Hi
I would like to identify the copy number variants in the plant genome. I am using CNV-seq to identify the cnvs. I tried to execute the cnv-seq.pl script to find cnvs using below command
./cnv-seq.pl --test my.hits --ref IRGSP-1.0_genome.fasta --log2-threshold=0.6 --genome rice --genome-size=373245519 -p 0.001 --bigger-window 2.

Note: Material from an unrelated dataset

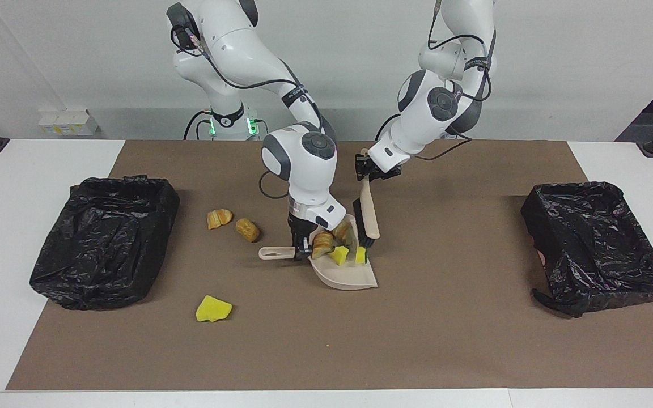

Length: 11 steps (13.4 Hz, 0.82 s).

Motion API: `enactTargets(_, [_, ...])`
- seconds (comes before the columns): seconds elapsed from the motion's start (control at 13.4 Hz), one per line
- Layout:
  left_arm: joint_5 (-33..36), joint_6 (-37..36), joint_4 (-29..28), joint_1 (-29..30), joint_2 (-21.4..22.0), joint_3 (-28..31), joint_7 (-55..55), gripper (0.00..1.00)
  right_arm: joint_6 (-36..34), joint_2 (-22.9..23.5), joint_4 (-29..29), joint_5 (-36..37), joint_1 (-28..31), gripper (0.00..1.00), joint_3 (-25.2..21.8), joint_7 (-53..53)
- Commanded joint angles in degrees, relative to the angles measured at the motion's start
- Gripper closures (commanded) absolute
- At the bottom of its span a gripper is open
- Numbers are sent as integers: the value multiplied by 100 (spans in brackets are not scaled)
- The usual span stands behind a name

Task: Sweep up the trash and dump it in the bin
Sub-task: 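Brush the scraps deeper into the dustpan with the left gripper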

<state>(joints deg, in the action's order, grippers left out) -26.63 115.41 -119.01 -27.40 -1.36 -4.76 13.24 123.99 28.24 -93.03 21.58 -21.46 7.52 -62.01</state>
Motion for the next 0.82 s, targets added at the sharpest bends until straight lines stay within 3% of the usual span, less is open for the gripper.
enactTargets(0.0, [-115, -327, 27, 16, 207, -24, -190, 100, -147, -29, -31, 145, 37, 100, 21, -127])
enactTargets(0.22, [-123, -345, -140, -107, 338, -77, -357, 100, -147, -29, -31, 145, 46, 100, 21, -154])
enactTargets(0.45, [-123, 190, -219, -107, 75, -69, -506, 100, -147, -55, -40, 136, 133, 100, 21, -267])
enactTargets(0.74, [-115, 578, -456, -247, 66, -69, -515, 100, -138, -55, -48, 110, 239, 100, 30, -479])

The minimum window size for detecting log2<=-0.6 should be 3376.08047608453 window size to use is 6018.00667741671 x 2 = 12036 window size to be used: 12036 read 37398153 test reads, out of 37398153 lines read 0 ref reads, out of 6220779 lines write read-counts into file: my.hits-vs-IRGSP-1.0_genome.fasta.log2-0.6.pvalue-0.001.count R package cnv output: my.hits-vs-IRGSP-1.0_genome.fasta.log2-0.6.pvalue-0.001.minw-4.cnv Error in library(cnv) : there is no package called ‘cnv’ Execution halted
But i could not load the library(cnv). Can anyone help me to load the cnv script in R. I installed cnvtools but its not the exact package it requires.
Did you follow the manual on their page about the installation? If you did are you sure it is correctly installed ? You should have the R package cnv installed in your computer to work? Do in a R terminal install.packages("cnv") or try it on bioconductor
Thank you sir. I installed cnv package in R and its working now.